From 2008 to 2010, Khetanchi researched the message and teachings of Mahatma Gandhi and their contemporary relevance. Khetanchi sees Mahatma Gandhi as a motivational force in his life. He is passionate about Gandhi's vision and says:

An independent India, free not only from the Imperial rule or domination but also from poverty and hardships for the people, has remained a dream for Gandhiji! The present day atmosphere of consumerism still needs to be rectified. Like Gandhi we need to counter pose ancient Indian civilisation and emphasise on self governing village communities.

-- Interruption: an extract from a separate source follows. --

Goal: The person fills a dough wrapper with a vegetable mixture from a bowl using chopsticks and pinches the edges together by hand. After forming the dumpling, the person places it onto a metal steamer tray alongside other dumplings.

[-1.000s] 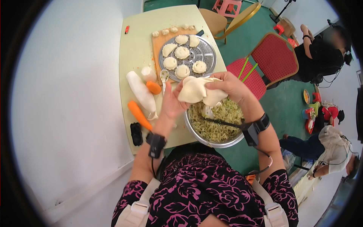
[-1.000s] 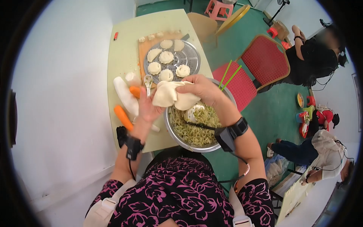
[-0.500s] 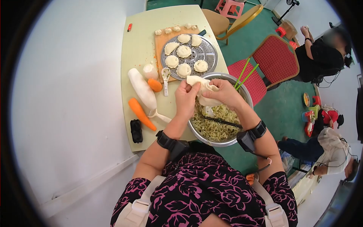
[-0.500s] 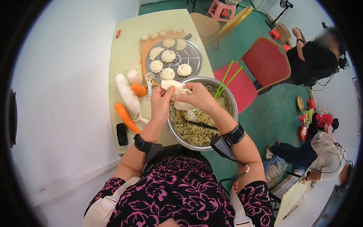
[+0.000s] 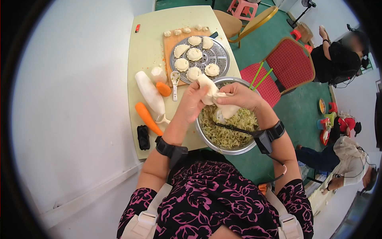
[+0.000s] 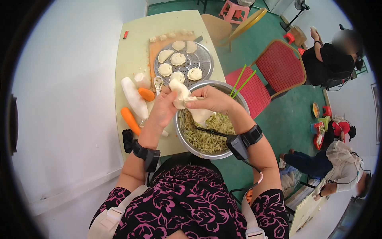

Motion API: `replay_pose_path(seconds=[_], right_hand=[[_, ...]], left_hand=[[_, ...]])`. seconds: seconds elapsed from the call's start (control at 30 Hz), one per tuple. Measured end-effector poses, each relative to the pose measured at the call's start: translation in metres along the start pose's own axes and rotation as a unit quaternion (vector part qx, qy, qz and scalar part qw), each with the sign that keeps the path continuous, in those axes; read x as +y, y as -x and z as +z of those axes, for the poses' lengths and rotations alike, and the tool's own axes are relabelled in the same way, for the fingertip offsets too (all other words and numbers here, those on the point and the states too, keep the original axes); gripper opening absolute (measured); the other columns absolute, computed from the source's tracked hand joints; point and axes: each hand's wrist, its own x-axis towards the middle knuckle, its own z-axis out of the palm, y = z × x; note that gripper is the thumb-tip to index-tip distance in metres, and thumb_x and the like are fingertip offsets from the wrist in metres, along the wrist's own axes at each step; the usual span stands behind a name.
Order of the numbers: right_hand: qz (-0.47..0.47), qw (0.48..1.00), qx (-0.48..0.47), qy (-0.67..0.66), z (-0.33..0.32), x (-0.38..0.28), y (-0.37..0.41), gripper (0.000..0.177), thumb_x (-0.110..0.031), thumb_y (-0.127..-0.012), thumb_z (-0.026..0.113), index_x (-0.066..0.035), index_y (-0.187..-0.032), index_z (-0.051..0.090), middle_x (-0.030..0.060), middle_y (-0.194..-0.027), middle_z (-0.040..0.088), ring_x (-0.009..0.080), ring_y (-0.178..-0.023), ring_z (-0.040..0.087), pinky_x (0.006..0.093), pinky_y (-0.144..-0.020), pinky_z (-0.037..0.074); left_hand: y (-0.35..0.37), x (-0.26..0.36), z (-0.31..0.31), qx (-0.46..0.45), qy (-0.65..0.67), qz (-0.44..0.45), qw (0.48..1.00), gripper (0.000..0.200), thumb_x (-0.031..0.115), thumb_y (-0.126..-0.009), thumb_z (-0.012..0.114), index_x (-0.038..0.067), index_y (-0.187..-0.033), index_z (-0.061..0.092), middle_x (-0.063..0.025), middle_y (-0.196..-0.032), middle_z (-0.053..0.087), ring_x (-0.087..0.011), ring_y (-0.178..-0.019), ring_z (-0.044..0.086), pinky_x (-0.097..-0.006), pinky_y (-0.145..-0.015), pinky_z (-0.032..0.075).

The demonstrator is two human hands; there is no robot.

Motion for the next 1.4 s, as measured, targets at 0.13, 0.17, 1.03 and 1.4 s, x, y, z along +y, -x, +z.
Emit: replay_pose_path(seconds=[0.13, 0.17, 1.03, 1.4], right_hand=[[-0.009, 1.000, -0.011, -0.017, 0.007, 0.020, -0.011, 0.027, -0.020, -0.075, 0.064, 0.000, -0.093, 0.062, -0.0006, -0.078, 0.059, 0.0041, -0.068, 0.051, 0.0194, -0.060, 0.041], [-0.020, 1.000, -0.017, -0.016, 0.008, 0.021, -0.012, 0.027, -0.020, -0.076, 0.064, 0.000, -0.093, 0.062, -0.0006, -0.078, 0.060, 0.0041, -0.067, 0.051, 0.0193, -0.060, 0.041], [-0.010, 0.965, -0.073, -0.252, -0.018, 0.026, -0.019, 0.027, -0.015, -0.070, 0.068, 0.002, -0.090, 0.062, 0.0059, -0.080, 0.063, 0.0092, -0.065, 0.058, 0.0200, -0.059, 0.046], [-0.014, 0.990, -0.083, -0.111, -0.037, 0.010, -0.025, 0.038, -0.011, -0.075, 0.063, 0.002, -0.109, 0.053, 0.0020, -0.096, 0.059, 0.0067, -0.083, 0.053, 0.0204, -0.074, 0.042]], left_hand=[[-0.004, -0.016, -0.014, 0.027, -0.083, 0.034, 0.996, 0.018, 0.004, -0.080, 0.055, 0.002, -0.097, 0.053, -0.0032, -0.089, 0.058, -0.0103, -0.078, 0.057, -0.0228, -0.069, 0.047], [-0.006, -0.018, -0.019, 0.032, -0.104, 0.046, 0.993, 0.018, 0.004, -0.080, 0.055, 0.002, -0.098, 0.052, -0.0034, -0.089, 0.058, -0.0107, -0.078, 0.057, -0.0233, -0.069, 0.047], [-0.029, 0.017, -0.036, -0.038, 0.151, -0.043, 0.987, 0.029, 0.018, -0.082, 0.053, 0.006, -0.109, 0.048, -0.0054, -0.106, 0.053, -0.0198, -0.100, 0.050, -0.0383, -0.089, 0.039], [-0.046, 0.024, -0.070, 0.081, 0.078, 0.004, 0.994, 0.032, 0.018, -0.086, 0.046, 0.000, -0.111, 0.043, -0.0108, -0.113, 0.050, -0.0228, -0.107, 0.048, -0.0400, -0.091, 0.039]])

Khetanchi believes that while art may not offer solutions to social problems, it helps bring them into focus. He feels that foreign tourists looking for Rajasthani art should be given correct direction with in-house guidance, and they should not be cheated by being sold cheap art at huge prices. He sees himself as a realist, or a sincere friend of actual truth, and says he chose realistic art because it is nearer to human interest and at the same time it is very much challenging.

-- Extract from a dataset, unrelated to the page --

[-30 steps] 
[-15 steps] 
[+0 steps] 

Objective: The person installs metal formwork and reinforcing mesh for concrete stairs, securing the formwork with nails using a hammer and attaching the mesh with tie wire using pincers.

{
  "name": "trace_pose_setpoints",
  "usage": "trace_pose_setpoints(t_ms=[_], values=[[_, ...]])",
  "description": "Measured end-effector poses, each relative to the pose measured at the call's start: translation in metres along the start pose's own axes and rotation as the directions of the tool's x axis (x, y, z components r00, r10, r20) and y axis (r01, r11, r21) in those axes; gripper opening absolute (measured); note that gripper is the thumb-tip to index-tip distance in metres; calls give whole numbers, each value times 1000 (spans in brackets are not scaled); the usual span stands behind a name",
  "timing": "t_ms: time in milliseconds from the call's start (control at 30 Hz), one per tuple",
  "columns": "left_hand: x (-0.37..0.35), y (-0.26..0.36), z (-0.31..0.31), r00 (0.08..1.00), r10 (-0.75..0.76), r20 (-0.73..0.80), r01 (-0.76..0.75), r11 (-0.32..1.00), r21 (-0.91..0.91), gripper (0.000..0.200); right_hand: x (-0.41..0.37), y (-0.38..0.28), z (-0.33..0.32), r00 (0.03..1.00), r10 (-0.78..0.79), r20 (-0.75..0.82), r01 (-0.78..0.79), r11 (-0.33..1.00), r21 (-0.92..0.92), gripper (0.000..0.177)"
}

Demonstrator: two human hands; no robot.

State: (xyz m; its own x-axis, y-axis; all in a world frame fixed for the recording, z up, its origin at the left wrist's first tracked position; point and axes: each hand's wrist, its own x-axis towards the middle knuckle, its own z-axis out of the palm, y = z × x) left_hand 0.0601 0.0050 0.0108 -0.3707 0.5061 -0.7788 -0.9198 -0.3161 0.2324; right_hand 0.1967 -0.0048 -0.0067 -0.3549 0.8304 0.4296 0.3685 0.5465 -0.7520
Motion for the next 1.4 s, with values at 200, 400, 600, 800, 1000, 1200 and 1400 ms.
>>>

Khetanchi believes that many heritage places in Rajasthan have been neglected and even guides, who do not know the true significance of the sites, are ignorant about local art forms like the Bundi school of art.

==Exhibitions==
Khetanchi does few exhibitions, about one a year. The reason, as per Khetanchi, is that his exhibitions are theme-based.

===Solo exhibitions===
- 1998: Hotel Park Royal, New Delhi.
- 1998: Jawahar Kala Kendra, Jaipur.
- 2002: Jawahar Kala Kendra, Jaipur.
- 2003: Rabindra Bhawan, Lalit Kala Akademi, New Delhi.
- 2003: Mahakaal at Surekh Gallery, Jawahar Kala Kendra, Jaipur. The paintings in surrealist mode and subtle palette depicted drought and famine in Rajasthan.
- 2004: Jawahar Kala Kendra, Jaipur.
- 2005: Rajputana Sheraton, Jaipur.
- 2005: Nehru Centre, Mumbai.
- 2006: Shringar at Jawahar Kala Kendra, Jaipur. This series of paintings depicted princesses, courtesans and attendants engaged in toilette rituals and beautification.
- 2006: Museum Gallery, Mumbai.
- 2007: Nehru Centre, Mumbai. Indianised versions of famous European paintings, including Mona Lisa, Birth of Venus and Great Odalisque.
- 2008: Jawahar Kala Kendra, Jaipur.
- 2008: A Tribute to The Masters at Bharatiya Vidya Bhawan, London. The collection was a recreation of works of European painters with Khetanchi's style and imagination.
- 2008: A Tribute to The Masters at La Galleria, Pall Mall, London.
- 2010: Dharohar at Surekh Gallery, Jawahar Kala Kendra, Jaipur. The exhibition had 29 paintings celebrating Jaipur's architecture and covered major landmarks of Jaipur including Nahargarh Fort, Jaigarh Fort, Jantar Mantar, Amber Fort and Hawa Mahal. The exhibition was inaugurated by Arjun Prajapati and also featured a self-portrait.
- 2010: Gandhi-giri at Art Positive, Delhi. The exhibition displayed twenty-one artworks: one installation (Gandhi-giri fiberglass sculpture) and twenty paintings (including fifteen large oil-on-canvasses up to 15x6 feet in size). The paintings included Gender Bender, In Search of Truth, Three Monkeys, Empower the women to empower the nation and Communal harmony, please. All paintings depicted an elderly Gandhi with other elements and figures complementing or countering the discourse. Gender Bender depicted womanhood and women as part of Gandhi's preoccupations, while In Search of Truth and Gandhi-giri showcased the archetypal image of Gandhi as a wise leader.
- 2011: Gallery Parijat II, Jawahar Kala Kendra, Jaipur.
- 2012: Rajputana at Jawahar Kala Kendra, Jaipur. This exhibition displayed eleven paintings of forts in Rajasthan.

===Group exhibitions===
- 1999: Art Today, New Delhi.
- 2000: Art Today, New Delhi.
- 2003: Dhoomimal Art Gallery, New Delhi.
- 2007: Art Fair, Singapore.
- 2008: Arts cape, Epicentre, Gurgaon.
- 2009: Art Mat, Epicentre, Gurgaon.
- 2011: Blessing (40 by 60 inches, oil on canvas) at Art Positive, New Delhi.
- 2015: Gandhigiri: Power of the loom and the handmade at Lalit Kala Akademi, New Delhi.